My grandmother is such a special person in my life. When I was little (up until the age of ten) I often lived with her and my grandfather. My Dad was in the Navy and often abroad. When he was stationed near us we only saw him on weekends. My mother had four kids (one was born after his retirement) and was overwhelmed. Her mother was a block away from the house they built when I was six. Up until then we often lived with my grandparents in their two bedroom home. Talk about a tight squeeze. They lived in Silver Spring, Maryland and my grandfather was a policeman (the FIRST motorcycle officer they had.....and he had a white Harley). My grandparents were the kind who always doled out hugs and kisses. At that time policmen didn't make much money....money was so tight with both my parents and grandparents. Still my grandmother always put beautiful meals on the table and made sure that we had everything that we needed. I will never forget when I got my first bicycle at the police auction. They bought it for me and I was so proud of it.

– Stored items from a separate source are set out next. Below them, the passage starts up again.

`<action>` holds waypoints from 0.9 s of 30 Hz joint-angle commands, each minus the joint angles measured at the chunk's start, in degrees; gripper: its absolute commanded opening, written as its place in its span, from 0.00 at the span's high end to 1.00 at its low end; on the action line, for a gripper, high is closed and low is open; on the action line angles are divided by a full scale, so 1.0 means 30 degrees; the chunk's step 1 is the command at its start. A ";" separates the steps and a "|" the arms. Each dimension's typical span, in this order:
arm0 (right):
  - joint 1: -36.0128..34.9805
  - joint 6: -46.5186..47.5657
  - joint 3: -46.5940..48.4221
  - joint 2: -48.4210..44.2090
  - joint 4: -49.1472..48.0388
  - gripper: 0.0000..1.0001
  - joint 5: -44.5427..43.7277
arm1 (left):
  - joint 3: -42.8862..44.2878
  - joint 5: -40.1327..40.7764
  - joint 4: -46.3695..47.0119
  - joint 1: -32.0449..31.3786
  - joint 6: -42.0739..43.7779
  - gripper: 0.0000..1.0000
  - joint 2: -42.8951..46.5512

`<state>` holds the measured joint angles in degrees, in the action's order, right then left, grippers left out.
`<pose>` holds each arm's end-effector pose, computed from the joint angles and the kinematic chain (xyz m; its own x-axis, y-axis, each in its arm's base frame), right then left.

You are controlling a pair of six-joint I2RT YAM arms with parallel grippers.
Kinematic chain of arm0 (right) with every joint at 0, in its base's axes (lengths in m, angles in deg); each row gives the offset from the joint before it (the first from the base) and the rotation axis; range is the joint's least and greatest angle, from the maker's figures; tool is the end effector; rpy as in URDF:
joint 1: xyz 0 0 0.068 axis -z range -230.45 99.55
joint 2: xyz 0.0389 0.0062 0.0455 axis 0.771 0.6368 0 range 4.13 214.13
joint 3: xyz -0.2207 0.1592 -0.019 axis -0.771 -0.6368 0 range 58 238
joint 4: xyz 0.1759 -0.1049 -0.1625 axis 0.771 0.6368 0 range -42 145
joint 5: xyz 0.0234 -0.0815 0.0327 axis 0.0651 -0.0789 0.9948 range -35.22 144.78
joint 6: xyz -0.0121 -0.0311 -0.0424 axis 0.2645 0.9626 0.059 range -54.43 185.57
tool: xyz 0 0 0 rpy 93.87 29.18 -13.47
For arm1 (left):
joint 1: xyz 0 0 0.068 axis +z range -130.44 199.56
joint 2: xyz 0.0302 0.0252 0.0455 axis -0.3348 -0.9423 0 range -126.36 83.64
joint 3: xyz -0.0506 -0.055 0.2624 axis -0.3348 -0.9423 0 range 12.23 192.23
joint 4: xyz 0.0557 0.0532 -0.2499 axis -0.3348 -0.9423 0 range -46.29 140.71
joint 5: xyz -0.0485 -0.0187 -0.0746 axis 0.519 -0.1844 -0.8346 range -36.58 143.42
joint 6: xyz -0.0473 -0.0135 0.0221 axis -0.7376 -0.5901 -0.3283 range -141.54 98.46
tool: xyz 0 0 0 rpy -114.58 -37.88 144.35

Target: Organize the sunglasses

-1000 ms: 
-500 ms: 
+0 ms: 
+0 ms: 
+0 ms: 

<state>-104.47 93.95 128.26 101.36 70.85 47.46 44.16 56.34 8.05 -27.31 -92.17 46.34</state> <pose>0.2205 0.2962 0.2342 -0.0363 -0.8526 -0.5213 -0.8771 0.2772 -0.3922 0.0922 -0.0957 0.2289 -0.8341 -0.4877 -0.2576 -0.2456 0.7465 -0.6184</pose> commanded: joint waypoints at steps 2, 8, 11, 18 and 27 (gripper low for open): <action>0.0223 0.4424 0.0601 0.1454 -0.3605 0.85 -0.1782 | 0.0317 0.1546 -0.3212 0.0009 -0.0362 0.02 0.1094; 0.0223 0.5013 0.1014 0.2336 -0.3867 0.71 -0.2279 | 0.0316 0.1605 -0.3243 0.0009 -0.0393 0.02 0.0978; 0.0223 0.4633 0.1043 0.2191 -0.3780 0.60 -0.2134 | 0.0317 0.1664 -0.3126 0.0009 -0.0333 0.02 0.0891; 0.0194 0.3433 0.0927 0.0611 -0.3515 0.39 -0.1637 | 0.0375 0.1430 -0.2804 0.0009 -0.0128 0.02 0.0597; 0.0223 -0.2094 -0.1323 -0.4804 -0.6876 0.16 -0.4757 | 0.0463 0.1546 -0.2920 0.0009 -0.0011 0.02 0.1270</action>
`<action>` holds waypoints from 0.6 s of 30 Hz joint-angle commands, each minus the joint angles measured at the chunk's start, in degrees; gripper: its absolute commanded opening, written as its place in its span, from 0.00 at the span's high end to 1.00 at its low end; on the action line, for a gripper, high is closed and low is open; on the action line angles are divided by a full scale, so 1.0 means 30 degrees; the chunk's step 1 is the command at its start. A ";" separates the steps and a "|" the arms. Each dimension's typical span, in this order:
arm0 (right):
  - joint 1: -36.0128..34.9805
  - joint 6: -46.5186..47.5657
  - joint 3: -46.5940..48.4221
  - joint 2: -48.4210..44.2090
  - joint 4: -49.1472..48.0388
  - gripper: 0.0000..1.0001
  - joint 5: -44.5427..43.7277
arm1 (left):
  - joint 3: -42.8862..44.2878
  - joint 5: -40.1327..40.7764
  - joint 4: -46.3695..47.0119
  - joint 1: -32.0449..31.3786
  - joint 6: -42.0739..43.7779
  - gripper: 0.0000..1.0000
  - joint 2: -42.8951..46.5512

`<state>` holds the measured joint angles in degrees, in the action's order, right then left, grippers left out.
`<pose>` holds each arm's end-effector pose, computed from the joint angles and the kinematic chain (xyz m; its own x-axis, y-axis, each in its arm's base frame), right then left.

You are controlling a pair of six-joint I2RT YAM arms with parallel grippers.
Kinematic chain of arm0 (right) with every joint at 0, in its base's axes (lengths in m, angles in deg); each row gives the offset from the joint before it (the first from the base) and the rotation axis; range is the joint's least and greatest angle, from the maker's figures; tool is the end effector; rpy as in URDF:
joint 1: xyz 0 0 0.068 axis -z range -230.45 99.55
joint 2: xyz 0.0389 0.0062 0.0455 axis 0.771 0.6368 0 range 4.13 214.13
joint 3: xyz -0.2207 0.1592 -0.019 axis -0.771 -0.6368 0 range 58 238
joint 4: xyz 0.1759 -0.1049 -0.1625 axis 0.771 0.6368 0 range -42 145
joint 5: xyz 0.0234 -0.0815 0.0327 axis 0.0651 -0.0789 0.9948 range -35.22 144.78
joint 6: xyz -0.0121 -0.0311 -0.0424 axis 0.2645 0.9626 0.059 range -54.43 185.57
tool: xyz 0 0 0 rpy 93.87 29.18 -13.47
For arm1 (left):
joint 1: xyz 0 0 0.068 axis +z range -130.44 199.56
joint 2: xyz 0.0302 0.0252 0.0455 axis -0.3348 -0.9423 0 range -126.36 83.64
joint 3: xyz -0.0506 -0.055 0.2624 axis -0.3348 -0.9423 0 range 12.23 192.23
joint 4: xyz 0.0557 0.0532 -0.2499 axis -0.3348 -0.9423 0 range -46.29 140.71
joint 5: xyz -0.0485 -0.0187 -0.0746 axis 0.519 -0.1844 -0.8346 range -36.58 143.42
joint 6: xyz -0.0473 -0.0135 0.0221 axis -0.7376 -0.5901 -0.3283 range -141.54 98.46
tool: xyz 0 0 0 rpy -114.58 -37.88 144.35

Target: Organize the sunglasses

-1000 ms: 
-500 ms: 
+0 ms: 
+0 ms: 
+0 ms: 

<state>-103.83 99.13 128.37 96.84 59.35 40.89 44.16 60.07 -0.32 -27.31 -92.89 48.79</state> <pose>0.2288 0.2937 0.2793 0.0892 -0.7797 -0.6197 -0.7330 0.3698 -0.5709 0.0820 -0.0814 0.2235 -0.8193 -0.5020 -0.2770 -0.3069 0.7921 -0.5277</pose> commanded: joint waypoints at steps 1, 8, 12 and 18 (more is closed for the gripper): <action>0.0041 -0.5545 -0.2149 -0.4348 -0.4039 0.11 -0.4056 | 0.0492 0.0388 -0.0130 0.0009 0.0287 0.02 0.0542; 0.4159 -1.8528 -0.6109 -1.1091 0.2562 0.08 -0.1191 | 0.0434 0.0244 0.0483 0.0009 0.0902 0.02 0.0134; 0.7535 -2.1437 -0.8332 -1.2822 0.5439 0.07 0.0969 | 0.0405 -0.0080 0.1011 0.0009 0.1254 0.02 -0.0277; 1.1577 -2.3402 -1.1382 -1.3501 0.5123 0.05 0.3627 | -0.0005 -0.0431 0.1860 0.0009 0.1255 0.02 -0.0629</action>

When I told my family I was getting divorced they were all angry with me......except for my grandmother. She trusted me to know what was best for me. She even went so far as to tell a minister that by refusing to marry me later that he was judging me. To have support like that means the world to someone who is hurting.

Throughout life we have many blessings. When I was receiving radiation treatments my grandparents drove 200 miles to be with me through some of those bleakest hours. There has never been a day in my life that my grandmother has not showered me with unconditional love. She now does the same for Rob and my son.

I am so very blessed and so proud to have this beautiful woman for my grandmother. God bless you always.

Wednesday, July 12, 2006

When Knowing To Help and When Not To............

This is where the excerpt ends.